The 2016 Local Action Project (LAP) Conference is underway in Saratoga Springs. In this rotating three-year program, teams of volunteers from NYSUT local unions learn best practices for increasing member involvement and visibility in their communities.
In his opening remarks to participants this morning, NYSUT Secretary-Treasurer Martin Messner urged participants from second- and third-year locals to introduce themselves to those from first-year locals and to share best practices. “Any wisdom or knowledge you can impart will be invaluable. Learn from each other,” said Messner. “That’s what this program is all about.”
Nancy O’Brien, a member of second-year Cleveland Hill Education Association, led by Serena Kotch, said she would advise first-year locals to “be prepared for your head to spin at first.” It takes some time to process the valuable information. She also advised: “Encourage your members to join you at LAP. You don’t have to be an officer.
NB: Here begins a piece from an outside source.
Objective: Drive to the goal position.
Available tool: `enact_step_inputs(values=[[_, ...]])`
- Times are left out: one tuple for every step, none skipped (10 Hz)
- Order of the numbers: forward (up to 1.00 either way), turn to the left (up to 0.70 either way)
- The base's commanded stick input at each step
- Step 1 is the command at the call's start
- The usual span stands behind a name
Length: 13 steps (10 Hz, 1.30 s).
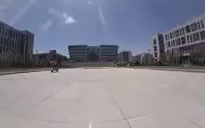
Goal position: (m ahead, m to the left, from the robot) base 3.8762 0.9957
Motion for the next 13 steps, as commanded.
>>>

Being at LAP is a wonderful time to step back and look at your local.”
Messner welcomed six new locals joining the program: Copenhagen Teachers Association, Guilderland Teachers Association; Newburgh Teachers Association; Poughkeepsie Public School Teachers Association; Spencerport Teachers Association, and Watkins Glen Faculty Association.
John Cain, president of the 47-member Copenhagen TA said his team wants to engage all of their members and to build their presence in the community. Cain is also a NYSUT communications ambassador. “We feel there is a lot we can do within our community to help our students.”
Another first-year participant, Gretchen Breon, said, “We’ve done some exciting things in our district already, but we are looking forward to learning how to get more members involved.” Breon is a member of Spencerport TA, led by John J. Kozlowski, in Monroe County.
Stacy Moran, president of the more than 1,350-member Newburgh TA, said she heard about LAP when she was in the NYSUT Leadership Institute. “I heard amazing things about this program.” Moran said she and her local officers are relatively new to their leadership positions and wanted to step up their commitment to engagement.”
The importance of community involvement was at the heart of remarks by NYSUT Vice President Paul Pecorale, whose office oversees social justice issues for the union. He discussed the external issues “that are constantly pulling at us.”
“I know that you are all able to deal with things like APPR, on a day in and day out basis,” he said, “but issues like institutional racism, or good quality health care, or whatever it may be … matter critically to each and every one of us.” He said we can’t change these things without being involved.
Messner also spoke of the critical importance this year’s presidential election will have, including an opportunity to have a more progressive Supreme Court. “We encourage you to get involved, get engaged, participate in this election season,” he said.
“NYSUT relies on you to be our strength,” said Messner. “The stronger you are, the stronger the union is.”
LAP continues through July 15. NYSUT members will attend workshops and breakout sessions with NYSUT staff, to learn how to leverage member engagement and increase visibility to the stakeholders in their respective communities.
Second year LAP locals are: Clarkstown Teachers Association, Cleveland Hill TA, Fabius-Pompey Education Association; Frewsburg Faculty Association; Mahopac Teachers Association; Salmon River Teachers Association, and Wappingers Congress of Teachers.
Third year LAP locals are: Associated Teachers of Huntington; Chittenango Teachers Association; Hicksville Congress of Teachers; Horseheads Teachers Association; Mexico Academy Central School Faculty Association; Queensbury Faculty Association, and Shenendehowa Teachers Association.